■ DIRECTIONS FOR THIS TASK
Each line of the material below should be retyped precisely as it appears.

■ DATA SHOWN
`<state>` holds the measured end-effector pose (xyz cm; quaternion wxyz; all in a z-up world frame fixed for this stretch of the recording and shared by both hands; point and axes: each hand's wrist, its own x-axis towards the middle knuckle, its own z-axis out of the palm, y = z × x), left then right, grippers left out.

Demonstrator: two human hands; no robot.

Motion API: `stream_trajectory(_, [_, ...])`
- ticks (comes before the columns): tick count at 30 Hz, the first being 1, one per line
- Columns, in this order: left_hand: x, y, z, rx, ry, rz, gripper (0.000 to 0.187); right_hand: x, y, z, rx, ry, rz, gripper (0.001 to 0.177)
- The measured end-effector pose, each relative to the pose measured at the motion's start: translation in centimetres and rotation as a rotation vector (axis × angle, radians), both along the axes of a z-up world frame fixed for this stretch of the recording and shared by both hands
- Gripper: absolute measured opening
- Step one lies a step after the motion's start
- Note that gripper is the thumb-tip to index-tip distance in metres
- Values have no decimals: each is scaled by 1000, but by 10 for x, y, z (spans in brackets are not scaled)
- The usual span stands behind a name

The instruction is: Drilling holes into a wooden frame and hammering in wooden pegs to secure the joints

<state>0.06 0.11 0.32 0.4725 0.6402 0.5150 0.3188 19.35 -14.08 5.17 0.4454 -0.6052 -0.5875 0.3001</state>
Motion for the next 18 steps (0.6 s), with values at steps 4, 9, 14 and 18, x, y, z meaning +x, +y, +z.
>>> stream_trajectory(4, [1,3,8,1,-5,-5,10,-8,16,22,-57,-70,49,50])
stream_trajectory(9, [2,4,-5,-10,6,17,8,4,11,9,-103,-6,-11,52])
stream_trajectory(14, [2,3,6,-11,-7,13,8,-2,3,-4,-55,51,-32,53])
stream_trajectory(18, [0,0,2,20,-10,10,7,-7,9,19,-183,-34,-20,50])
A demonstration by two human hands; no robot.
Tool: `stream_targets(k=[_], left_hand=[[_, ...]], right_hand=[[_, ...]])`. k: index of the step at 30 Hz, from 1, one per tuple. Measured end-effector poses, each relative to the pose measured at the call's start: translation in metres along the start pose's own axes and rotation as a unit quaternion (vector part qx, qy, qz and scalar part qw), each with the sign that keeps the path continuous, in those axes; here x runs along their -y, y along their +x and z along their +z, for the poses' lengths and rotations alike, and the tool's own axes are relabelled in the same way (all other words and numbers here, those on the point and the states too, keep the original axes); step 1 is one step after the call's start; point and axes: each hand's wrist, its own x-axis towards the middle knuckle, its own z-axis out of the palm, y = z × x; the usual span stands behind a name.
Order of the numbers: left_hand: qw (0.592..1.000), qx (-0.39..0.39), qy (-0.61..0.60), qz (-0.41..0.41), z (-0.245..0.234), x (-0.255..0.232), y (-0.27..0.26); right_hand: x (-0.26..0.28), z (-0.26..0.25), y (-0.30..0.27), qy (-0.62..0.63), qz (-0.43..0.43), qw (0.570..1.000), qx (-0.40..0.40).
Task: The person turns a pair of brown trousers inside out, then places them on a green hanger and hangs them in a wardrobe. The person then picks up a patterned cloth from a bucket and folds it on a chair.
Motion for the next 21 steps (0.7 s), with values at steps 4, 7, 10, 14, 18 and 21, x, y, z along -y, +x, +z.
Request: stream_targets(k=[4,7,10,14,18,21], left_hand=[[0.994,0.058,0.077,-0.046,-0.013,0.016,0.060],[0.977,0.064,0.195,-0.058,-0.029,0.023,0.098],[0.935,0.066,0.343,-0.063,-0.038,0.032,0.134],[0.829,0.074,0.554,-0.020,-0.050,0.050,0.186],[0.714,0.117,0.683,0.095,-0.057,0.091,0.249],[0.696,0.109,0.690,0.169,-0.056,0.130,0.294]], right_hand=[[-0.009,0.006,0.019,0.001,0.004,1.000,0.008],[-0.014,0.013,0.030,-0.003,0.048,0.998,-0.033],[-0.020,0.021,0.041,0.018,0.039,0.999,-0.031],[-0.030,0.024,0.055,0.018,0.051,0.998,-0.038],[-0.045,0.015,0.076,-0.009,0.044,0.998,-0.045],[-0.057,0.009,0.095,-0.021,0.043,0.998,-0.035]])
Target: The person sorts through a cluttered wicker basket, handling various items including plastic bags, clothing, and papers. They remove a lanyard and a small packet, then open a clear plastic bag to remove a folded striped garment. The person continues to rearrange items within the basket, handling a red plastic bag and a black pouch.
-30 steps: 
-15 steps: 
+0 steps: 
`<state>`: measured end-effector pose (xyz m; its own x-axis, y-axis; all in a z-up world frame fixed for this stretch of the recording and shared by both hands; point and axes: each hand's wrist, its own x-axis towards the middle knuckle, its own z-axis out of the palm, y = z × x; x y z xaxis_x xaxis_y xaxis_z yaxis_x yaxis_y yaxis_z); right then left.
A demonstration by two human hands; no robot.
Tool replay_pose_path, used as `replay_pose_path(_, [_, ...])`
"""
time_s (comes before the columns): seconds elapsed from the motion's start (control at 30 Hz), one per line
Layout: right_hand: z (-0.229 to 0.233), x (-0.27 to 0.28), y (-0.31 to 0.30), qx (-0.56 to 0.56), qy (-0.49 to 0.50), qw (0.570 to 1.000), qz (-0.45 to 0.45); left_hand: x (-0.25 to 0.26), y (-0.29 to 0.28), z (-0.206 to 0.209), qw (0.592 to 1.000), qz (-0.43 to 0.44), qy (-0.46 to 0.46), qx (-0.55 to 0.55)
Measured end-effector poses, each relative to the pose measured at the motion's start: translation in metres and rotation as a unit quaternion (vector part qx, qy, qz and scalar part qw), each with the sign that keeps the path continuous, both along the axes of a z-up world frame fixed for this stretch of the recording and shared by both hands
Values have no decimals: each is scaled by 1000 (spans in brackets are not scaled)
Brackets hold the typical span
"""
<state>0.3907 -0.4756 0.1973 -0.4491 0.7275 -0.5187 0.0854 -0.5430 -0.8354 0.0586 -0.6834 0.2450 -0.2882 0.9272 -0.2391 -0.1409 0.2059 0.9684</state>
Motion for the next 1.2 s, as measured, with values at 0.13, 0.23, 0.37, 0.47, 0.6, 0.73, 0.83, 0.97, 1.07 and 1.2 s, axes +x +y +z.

■ WRITTEN RESPONSE
`<state>` holds the measured end-effector pose (xyz cm; quaternion wxyz; all in a z-up world frame fixed for this stretch of the recording and shared by both hands; point and axes: each hand's wrist, its own x-axis towards the middle knuckle, its own z-axis out of the palm, y = z × x), left then right, grippers left out.

Demonstrator: two human hands; no robot.

Motion API: `stream_trajectory(_, [_, ...])`
- ticks (comes before the columns): tick count at 30 Hz, the first being 1, one per line
- Columns, in this order: left_hand: x, y, z, rx, ry, rz, gripper (0.000 to 0.187); right_hand: x, y, z, rx, ry, rz, gripper (0.001 to 0.177)
- The measured end-effector pose, each relative to the pose measured at the motion's start: translation in centimetres and rotation as a rotation vector (axis × angle, radians), both along the axes of a z-up world frame fixed for this stretch of the recording and shared by both hands
- Gripper: absolute measured opening
- Step one lies a step after the motion's start
- Note that gripper is the thumb-tip to index-tip distance in metres
- Values have no decimals: each is scaled by 1000, but by 10 for x, y, z (spans in brackets are not scaled)
- The usual span stands behind a name

The instruction is: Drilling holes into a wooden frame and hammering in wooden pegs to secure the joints

<state>0.06 0.11 0.32 0.4725 0.6402 0.5150 0.3188 19.35 -14.08 5.17 0.4454 -0.6052 -0.5875 0.3001</state>
Motion for the next 18 steps (0.6 s), with values at steps 4, 9, 14 and 18, x, y, z meaning +x, +y, +z.
>>> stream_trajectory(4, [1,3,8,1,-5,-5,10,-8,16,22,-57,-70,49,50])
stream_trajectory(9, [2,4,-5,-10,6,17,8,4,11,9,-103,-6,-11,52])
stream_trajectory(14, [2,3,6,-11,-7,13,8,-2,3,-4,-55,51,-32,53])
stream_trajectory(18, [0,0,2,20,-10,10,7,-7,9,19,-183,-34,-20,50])
A demonstration by two human hands; no robot.
Tool: `stream_targets(k=[_], left_hand=[[_, ...]], right_hand=[[_, ...]])`. k: index of the step at 30 Hz, from 1, one per tuple. Measured end-effector poses, each relative to the pose measured at the call's start: translation in metres along the start pose's own axes and rotation as a unit quaternion (vector part qx, qy, qz and scalar part qw), each with the sign that keeps the path continuous, in those axes; here x runs along their -y, y along their +x and z along their +z, for the poses' lengths and rotations alike, and the tool's own axes are relabelled in the same way (all other words and numbers here, those on the point and the states too, keep the original axes); step 1 is one step after the call's start; point and axes: each hand's wrist, its own x-axis towards the middle knuckle, its own z-axis out of the palm, y = z × x; the usual span stands behind a name.
Order of the numbers: left_hand: qw (0.592..1.000), qx (-0.39..0.39), qy (-0.61..0.60), qz (-0.41..0.41), z (-0.245..0.234), x (-0.255..0.232), y (-0.27..0.26); right_hand: x (-0.26..0.28), z (-0.26..0.25), y (-0.30..0.27), qy (-0.62..0.63), qz (-0.43..0.43), qw (0.570..1.000), qx (-0.40..0.40).
Task: The person turns a pair of brown trousers inside out, then places them on a green hanger and hangs them in a wardrobe. The person then picks up a patterned cloth from a bucket and folds it on a chair.
Motion for the next 21 steps (0.7 s), with values at steps 4, 7, 10, 14, 18 and 21, x, y, z along -y, +x, +z.
Request: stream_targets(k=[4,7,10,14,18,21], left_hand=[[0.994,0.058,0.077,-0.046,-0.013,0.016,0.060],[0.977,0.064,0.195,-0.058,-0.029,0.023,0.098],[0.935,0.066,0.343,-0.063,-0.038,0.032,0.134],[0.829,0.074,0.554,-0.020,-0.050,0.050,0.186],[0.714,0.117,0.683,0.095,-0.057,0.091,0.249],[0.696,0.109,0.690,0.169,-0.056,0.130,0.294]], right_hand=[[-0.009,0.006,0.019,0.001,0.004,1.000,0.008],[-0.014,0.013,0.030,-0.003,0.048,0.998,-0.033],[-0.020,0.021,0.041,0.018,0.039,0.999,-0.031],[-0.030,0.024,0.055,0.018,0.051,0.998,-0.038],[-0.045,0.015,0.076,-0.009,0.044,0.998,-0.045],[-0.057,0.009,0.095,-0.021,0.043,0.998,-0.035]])
Target: The person sorts through a cluttered wicker basket, handling various items including plastic bags, clothing, and papers. They remove a lanyard and a small packet, then open a clear plastic bag to remove a folded striped garment. The person continues to rearrange items within the basket, handling a red plastic bag and a black pouch.
-30 steps: 
-15 steps: 
+0 steps: 
`<state>`: measured end-effector pose (xyz m; its own x-axis, y-axis; all in a z-up world frame fixed for this stretch of the recording and shared by both hands; point and axes: each hand's wrist, its own x-axis towards the middle knuckle, its own z-axis out of the palm, y = z × x; x y z xaxis_x xaxis_y xaxis_z yaxis_x yaxis_y yaxis_z); right then left.
A demonstration by two human hands; no robot.
Tool replay_pose_path, used as `replay_pose_path(_, [_, ...])`
"""
time_s (comes before the columns): seconds elapsed from the motion's start (control at 30 Hz), one per line
Layout: right_hand: z (-0.229 to 0.233), x (-0.27 to 0.28), y (-0.31 to 0.30), qx (-0.56 to 0.56), qy (-0.49 to 0.50), qw (0.570 to 1.000), qz (-0.45 to 0.45); left_hand: x (-0.25 to 0.26), y (-0.29 to 0.28), z (-0.206 to 0.209), qw (0.592 to 1.000), qz (-0.43 to 0.44), qy (-0.46 to 0.46), qx (-0.55 to 0.55)
Measured end-effector poses, each relative to the pose measured at the motion's start: translation in metres and rotation as a unit quaternion (vector part qx, qy, qz and scalar part qw), each with the sign that keeps the path continuous, both along the axes of a z-up world frame fixed for this stretch of the recording and shared by both hands
Values have no decimals: each is scaled by 1000 (spans in brackets are not scaled)
Brackets hold the typical span
"""
<state>0.3907 -0.4756 0.1973 -0.4491 0.7275 -0.5187 0.0854 -0.5430 -0.8354 0.0586 -0.6834 0.2450 -0.2882 0.9272 -0.2391 -0.1409 0.2059 0.9684</state>
Motion for the next 1.2 s, as measured, with values at 0.13, 0.23, 0.37, 0.47, 0.6, 0.73, 0.83, 0.97, 1.07 and 1.2 s, axes +x +y +z.

The exercise requires no further answer.